Nuestra revolución de Octubre es un episodio menor en la historia de la humanidad, tan menor que salvo los venezolanos o algunos hispanistas de la talla de Hugh Thomas, no lo conoce nadie. A pesar de lo cual tuvo una trascendencia, por lo menos para la historia de este pedacito de sufrida humanidad, que todavía hoy resuena y hurga en nuestros entrecijos.

Para unos: el parto de la democracia. Para otros; el aborto de la democracia. Para unos, un bebé rozagante. Para otros, un feto muerto. Los unos juran que al darle a los venezolanos el voto universal, directo y secreto, además de nacer la emancipación de la mujer – Carrera Damas dixit – nació con ella lo que todavía se equilibra en la cuerda floja y pende de un hilo: la democracia venezolana. Tan frágil y tan menguada, que no duró más que escasos tres años y se transformó en la dictadura militar desarrollista de Pérez Jiménez.

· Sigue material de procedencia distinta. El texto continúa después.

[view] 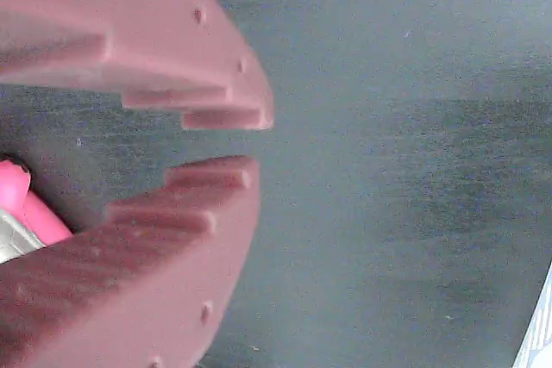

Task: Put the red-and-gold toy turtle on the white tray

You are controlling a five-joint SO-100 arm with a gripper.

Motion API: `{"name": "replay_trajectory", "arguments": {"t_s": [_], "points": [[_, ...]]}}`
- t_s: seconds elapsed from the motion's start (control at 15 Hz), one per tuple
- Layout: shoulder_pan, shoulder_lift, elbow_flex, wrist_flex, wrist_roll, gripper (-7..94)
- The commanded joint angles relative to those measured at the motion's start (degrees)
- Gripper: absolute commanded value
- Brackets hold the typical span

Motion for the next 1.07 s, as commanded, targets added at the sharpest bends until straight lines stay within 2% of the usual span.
{"name": "replay_trajectory", "arguments": {"t_s": [0.0,0.2,0.33,0.53,0.73,0.87,1.0], "points": [[-1.7,0.4,-0.6,1.1,-0.7,0],[-1.5,0.3,-0.6,1.0,-0.5,0],[-1.6,-5.1,-1.1,-2.1,0.0,0],[4.9,-25.2,-9.2,-9.2,5.9,0],[12.3,-44.1,-23.3,-12.6,12.4,0],[14.9,-53.6,-33.0,-10.5,16.2,0],[17.4,-64.3,-46.0,-4.7,19.6,0]]}}
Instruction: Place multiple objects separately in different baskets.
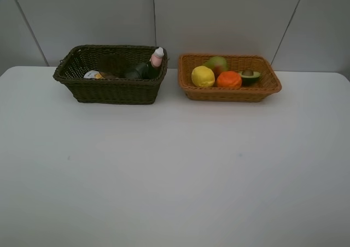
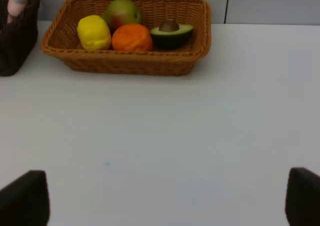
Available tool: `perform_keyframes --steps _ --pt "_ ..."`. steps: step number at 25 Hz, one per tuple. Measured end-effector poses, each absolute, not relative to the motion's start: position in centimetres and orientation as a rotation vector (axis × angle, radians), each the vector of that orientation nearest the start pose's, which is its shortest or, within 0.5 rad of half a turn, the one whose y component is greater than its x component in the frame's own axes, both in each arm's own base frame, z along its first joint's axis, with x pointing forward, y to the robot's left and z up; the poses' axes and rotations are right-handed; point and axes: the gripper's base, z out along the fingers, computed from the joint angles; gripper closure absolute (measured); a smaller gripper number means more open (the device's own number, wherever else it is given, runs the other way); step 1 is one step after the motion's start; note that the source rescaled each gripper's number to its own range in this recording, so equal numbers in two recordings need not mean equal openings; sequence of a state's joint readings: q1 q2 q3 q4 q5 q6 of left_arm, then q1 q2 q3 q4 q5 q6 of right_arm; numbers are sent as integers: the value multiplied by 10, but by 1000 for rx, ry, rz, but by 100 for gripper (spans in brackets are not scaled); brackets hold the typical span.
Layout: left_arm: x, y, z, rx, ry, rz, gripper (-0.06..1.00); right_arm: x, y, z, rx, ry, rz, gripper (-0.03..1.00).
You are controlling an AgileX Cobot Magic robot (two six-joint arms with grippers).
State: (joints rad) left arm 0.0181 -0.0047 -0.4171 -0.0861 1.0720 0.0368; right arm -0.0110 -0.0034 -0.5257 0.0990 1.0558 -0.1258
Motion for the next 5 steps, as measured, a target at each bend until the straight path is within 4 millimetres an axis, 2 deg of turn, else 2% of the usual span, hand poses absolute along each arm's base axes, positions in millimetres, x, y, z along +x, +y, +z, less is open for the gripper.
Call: perform_keyframes --steps 5 --pt "3 -7 253 20 2131 -73 5 -8 8 285 -121 2003 30 -3"
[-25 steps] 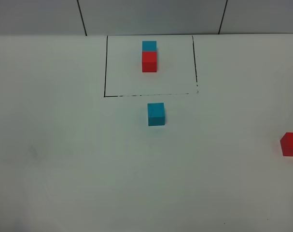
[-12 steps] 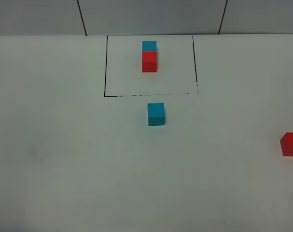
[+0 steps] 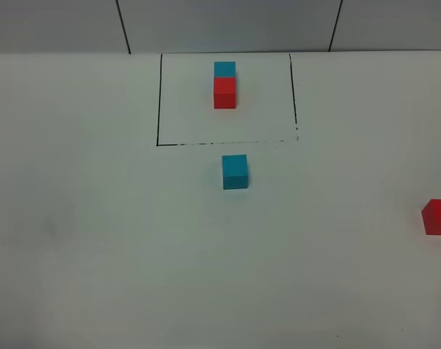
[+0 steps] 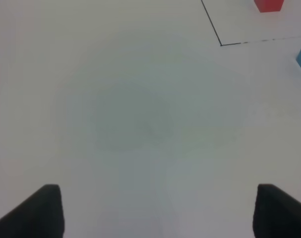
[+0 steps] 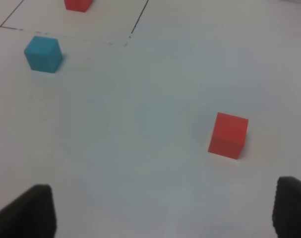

Algo de razón tienen, por lo tanto, los otros, quienes dicen que ese golpe de estado militar con incrustaciones de civilidad – los adecos – no sólo impidió el nacimiento orgánico y endógeno de una democracia liberal, acompañada del nacimiento de un factor imprescindible donde quiera que se haya asentado la democracia política: el liberalismo, sino que bautizó la estatolatría populista, le abrió los portones a la irrupción del tá barato socialista provocando lo que un famoso tango argentino ha llamado “cambalache”: desde entonces, el Estado veló para que los venezolanos de todo origen, suerte y condición estuviéramos “revolcaos en un merengue, todos manoseaos”.

Aquellos juran que fue el ensayo general de lo que diez años después fundaría los cuarenta años más pacíficos, productivos y estables de la historia venezolana. Éstos, que el apuro, la ansiedad, la desaforada ambición de Rómulo Betancourt impidieron un crecimiento orgánico, incluyente, liberal del entendimiento social y democrático en una Venezuela ordenada, seria y responsable. Más individualista que colectivista, más emprendedora que estatista, más culta que analfabeta, menos parasitaria, ociosa y dependiente del petróleo. Digamos: un país en serio. La caída de Medina y el barranco de Uslar Pietri crearon, en cambio, una herida jamás cicatrizada, un rencor visceral nunca resuelto, que terminaría por el revolcón del chavismo, un tercero en discordia que elevó el cambalache a principio universal.

Las cosas no son tan fáciles. Pero de que el 18 de octubre de 1945, como también dice otro tango, Venezuela dio “un tropezón”, como “cualquiera da en la vida”, parece indudable. Revolución más revolución menos, Venezuela sigue siendo el hazmerreir de América. Como que en ella, “mezclaos con Stravinsky, van don Bosco y la Mignon, don Chicho y Napoleón, Carnera y San Martín”. ¿Aprenderemos algún día? Llevamos doscientos años de duda. Dios quiera ayudarnos a resolverla.